- WORK ORDER
Within the data, how many lines hold the word "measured"? Answer with nothing but the number.

(INPUT DATA Opens)

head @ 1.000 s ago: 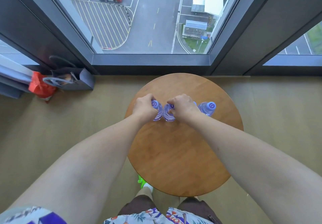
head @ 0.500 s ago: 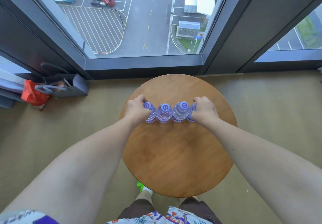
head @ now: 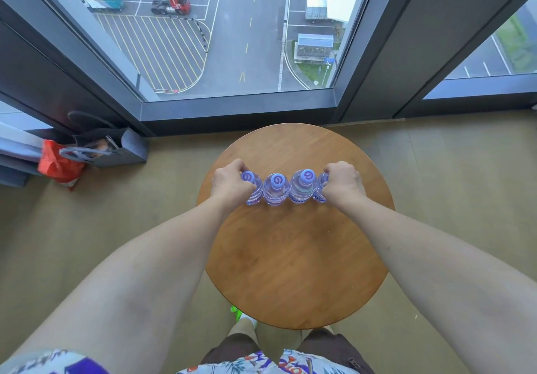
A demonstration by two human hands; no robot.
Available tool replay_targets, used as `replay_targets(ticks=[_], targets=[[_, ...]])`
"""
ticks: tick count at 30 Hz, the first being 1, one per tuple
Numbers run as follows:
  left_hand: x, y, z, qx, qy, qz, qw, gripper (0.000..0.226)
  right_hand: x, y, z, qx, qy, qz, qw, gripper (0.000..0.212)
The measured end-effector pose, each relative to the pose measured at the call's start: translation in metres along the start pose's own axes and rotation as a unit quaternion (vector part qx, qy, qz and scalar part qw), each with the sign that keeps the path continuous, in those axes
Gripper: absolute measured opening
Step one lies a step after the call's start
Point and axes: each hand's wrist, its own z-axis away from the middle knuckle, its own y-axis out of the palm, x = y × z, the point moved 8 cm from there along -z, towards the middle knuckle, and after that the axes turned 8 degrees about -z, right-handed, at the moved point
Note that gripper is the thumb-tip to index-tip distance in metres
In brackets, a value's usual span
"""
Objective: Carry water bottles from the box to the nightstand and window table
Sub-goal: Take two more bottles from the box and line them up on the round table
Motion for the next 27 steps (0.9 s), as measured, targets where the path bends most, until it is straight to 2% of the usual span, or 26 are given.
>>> replay_targets(ticks=[10,14,16,18,21,22,25,27], targets=[[-0.020,0.012,0.003,0.023,0.014,-0.002,1.000,0.019,-0.016,-0.015,0.002,-0.010,0.024,-0.004,1.000,0.041],[-0.019,0.012,0.002,0.034,0.014,-0.030,0.999,0.025,-0.011,-0.014,0.004,0.017,0.006,0.028,0.999,0.055],[-0.019,0.013,0.002,0.049,0.023,-0.056,0.997,0.031,0.001,-0.013,0.008,0.019,-0.043,0.059,0.997,0.067],[-0.023,0.017,0.005,0.066,0.043,-0.113,0.990,0.042,0.016,-0.012,0.011,0.015,-0.089,0.059,0.994,0.069],[-0.032,0.027,0.009,0.062,0.090,-0.223,0.969,0.071,0.030,-0.005,0.012,0.038,-0.114,0.067,0.991,0.053],[-0.040,0.031,0.011,0.051,0.123,-0.241,0.961,0.074,0.032,-0.004,0.012,0.042,-0.117,0.080,0.989,0.046],[-0.066,0.041,0.019,0.029,0.225,-0.260,0.938,0.057,0.037,0.000,0.011,0.040,-0.123,0.085,0.988,0.036],[-0.075,0.043,0.022,0.012,0.245,-0.254,0.935,0.041,0.036,0.000,0.011,0.033,-0.125,0.064,0.990,0.034]])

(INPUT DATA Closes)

- RESPONSE AREA
3